The specific embodiments described herein are merely illustrative of the spirit of the invention. Various modifications or additions may be made to the described embodiments or alternatives may be employed by those skilled in the art without departing from the spirit or ambit of the invention as defined in the appended claims.

Although the terms storage grid, data block, small file, process file, medium process file, etc. are used more often herein, the possibility of using other terms is not excluded. These terms are used merely to more conveniently describe and explain the nature of the present invention; they are to be construed as being without limitation to any additional limitations that may be imposed by the spirit of the present invention.

Claims

1. A method suitable for cloud storage of large-batch small files is characterized by comprising the following steps:

s3: file storage: analyzing the processing file in the step S1 and storing the processing file in one or more storage grids of the data blocks in the step S2;

when a storage grid is established, a data block specification recording table is established for the corresponding data block according to the size of the storage grid, and the data block with full storage space is removed when the storage grid is searched for a processing file;

in step S2, when there is a processing file to be stored, preferentially searching or creating a data block with a suitable storage grid according to the current processing file to store the current processing file;

in step S2, the method further includes:

then, the storage grid size is (Y) x (processing file size/Y);

otherwise, the storage grid size is (Y) x (int (processed file size/Y) + 1);

wherein int function represents rounding;

2. The method for cloud storage of large batches of small files according to claim 1, wherein: in step S1, the file splicing method is as follows:

judging the size of the file, and when the size of the file is larger than a preset size, judging the file to be a non-small file and independently uploading the file;

when the size of the file is smaller than or equal to the preset size, the file is regarded as a small file and needs to be spliced;

3. The method for cloud storage of large batches of small files according to claim 2, wherein: in step S1, the following steps are also performed before splicing:

4. The method for cloud storage of large batches of small files according to claim 3, wherein: and if the size of the synthesized medium-sized processing file exceeds a set threshold after the current small file is merged is judged in advance, the current small file is marked as a file to be spliced to wait for being spliced with other small files to generate another medium-sized processing file while the splicing is not determined.

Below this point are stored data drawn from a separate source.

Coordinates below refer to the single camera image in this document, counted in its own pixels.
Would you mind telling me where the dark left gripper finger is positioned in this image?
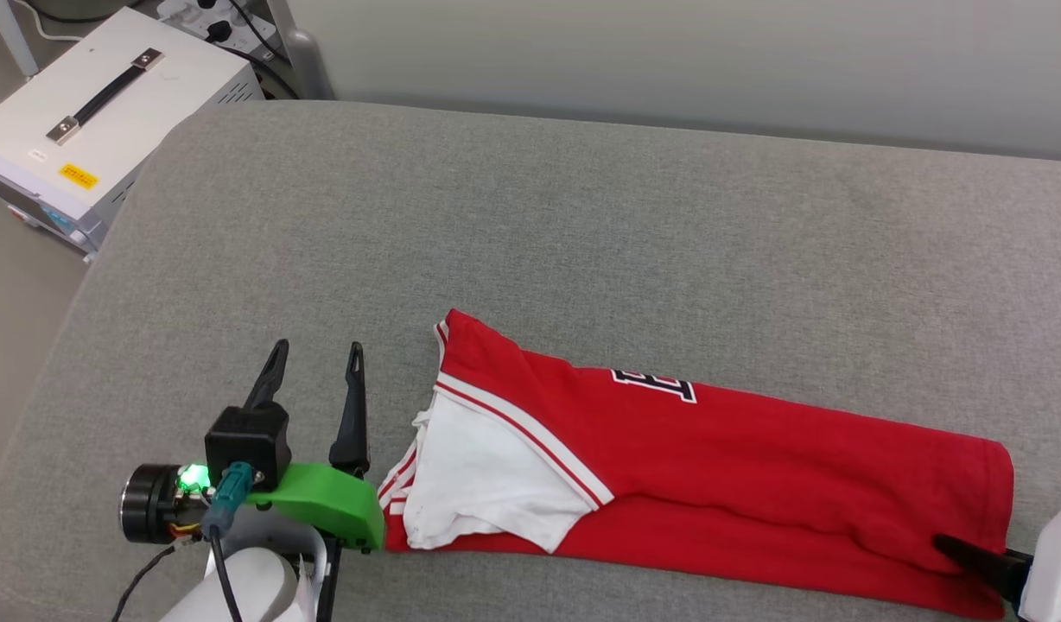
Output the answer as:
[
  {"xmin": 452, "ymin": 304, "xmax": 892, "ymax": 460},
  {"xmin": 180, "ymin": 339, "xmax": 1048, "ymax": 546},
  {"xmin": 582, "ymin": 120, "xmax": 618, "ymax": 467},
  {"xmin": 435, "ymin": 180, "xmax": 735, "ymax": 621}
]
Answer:
[
  {"xmin": 244, "ymin": 340, "xmax": 290, "ymax": 410},
  {"xmin": 329, "ymin": 343, "xmax": 371, "ymax": 477}
]

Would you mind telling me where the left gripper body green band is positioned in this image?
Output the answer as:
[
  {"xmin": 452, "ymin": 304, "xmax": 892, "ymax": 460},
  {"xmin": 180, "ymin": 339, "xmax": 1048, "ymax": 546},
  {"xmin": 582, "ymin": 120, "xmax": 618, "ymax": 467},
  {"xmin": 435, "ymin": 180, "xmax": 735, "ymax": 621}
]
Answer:
[{"xmin": 120, "ymin": 462, "xmax": 386, "ymax": 554}]

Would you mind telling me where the white equipment box black handle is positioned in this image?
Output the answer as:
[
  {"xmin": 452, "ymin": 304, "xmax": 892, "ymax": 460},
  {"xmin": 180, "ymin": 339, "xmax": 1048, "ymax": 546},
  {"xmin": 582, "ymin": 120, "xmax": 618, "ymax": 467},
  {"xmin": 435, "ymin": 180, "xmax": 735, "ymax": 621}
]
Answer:
[{"xmin": 0, "ymin": 7, "xmax": 265, "ymax": 262}]

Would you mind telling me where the teal cable connector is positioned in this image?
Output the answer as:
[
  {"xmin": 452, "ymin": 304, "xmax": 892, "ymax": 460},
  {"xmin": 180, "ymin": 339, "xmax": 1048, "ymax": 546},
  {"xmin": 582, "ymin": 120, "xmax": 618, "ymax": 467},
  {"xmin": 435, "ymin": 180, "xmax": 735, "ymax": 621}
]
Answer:
[{"xmin": 200, "ymin": 460, "xmax": 255, "ymax": 538}]

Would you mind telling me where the white furniture leg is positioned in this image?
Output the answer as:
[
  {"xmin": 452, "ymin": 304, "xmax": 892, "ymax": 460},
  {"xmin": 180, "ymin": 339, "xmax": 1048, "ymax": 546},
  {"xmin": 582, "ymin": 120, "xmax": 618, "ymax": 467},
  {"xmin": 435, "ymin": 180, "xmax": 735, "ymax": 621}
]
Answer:
[{"xmin": 0, "ymin": 0, "xmax": 41, "ymax": 79}]

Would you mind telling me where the red and white jersey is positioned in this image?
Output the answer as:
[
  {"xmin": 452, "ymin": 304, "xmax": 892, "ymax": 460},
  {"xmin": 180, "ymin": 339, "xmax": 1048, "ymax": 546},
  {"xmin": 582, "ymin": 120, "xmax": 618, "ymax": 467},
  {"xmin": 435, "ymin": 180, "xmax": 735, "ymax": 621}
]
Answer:
[{"xmin": 377, "ymin": 309, "xmax": 1015, "ymax": 621}]

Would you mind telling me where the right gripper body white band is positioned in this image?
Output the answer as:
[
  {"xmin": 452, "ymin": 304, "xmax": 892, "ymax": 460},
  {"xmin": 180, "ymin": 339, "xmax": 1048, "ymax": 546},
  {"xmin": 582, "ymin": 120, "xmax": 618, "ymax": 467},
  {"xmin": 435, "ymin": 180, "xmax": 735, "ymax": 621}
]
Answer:
[{"xmin": 1019, "ymin": 497, "xmax": 1061, "ymax": 622}]

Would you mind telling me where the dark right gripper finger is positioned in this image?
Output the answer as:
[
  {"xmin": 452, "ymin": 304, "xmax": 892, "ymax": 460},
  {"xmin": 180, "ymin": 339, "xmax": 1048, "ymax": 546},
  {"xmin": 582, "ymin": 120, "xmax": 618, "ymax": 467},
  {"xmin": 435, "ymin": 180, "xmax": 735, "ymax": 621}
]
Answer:
[{"xmin": 932, "ymin": 534, "xmax": 1035, "ymax": 602}]

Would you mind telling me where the white power strip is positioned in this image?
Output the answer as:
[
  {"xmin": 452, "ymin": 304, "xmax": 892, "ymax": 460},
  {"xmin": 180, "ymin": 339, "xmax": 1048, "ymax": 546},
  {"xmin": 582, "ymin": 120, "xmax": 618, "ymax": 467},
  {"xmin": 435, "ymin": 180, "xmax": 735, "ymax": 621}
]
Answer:
[{"xmin": 157, "ymin": 0, "xmax": 281, "ymax": 63}]

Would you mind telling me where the grey metal furniture leg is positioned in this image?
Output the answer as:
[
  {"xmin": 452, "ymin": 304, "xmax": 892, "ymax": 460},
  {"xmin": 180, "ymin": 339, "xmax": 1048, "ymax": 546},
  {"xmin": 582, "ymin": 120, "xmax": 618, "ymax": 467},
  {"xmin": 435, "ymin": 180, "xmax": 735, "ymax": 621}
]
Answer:
[{"xmin": 267, "ymin": 0, "xmax": 335, "ymax": 101}]

5. The method for cloud storage of large batches of small files according to claim 1, wherein: in step S2, each processing file is stored in only one data block, and when one processing file occupies a plurality of storage grids of one data block, the storage grid occupied by the processing file is a continuous storage grid or a discontinuous storage grid.

6. The method for cloud storage of large batches of small files according to claim 1, wherein: in step S2-2, a query is made with the relative path in combination with the file name as a query object to check whether the file exists.

7. An apparatus for cloud storage of large batch of small files using the method for cloud storage of large batch of small files according to any one of claims 1 to 6.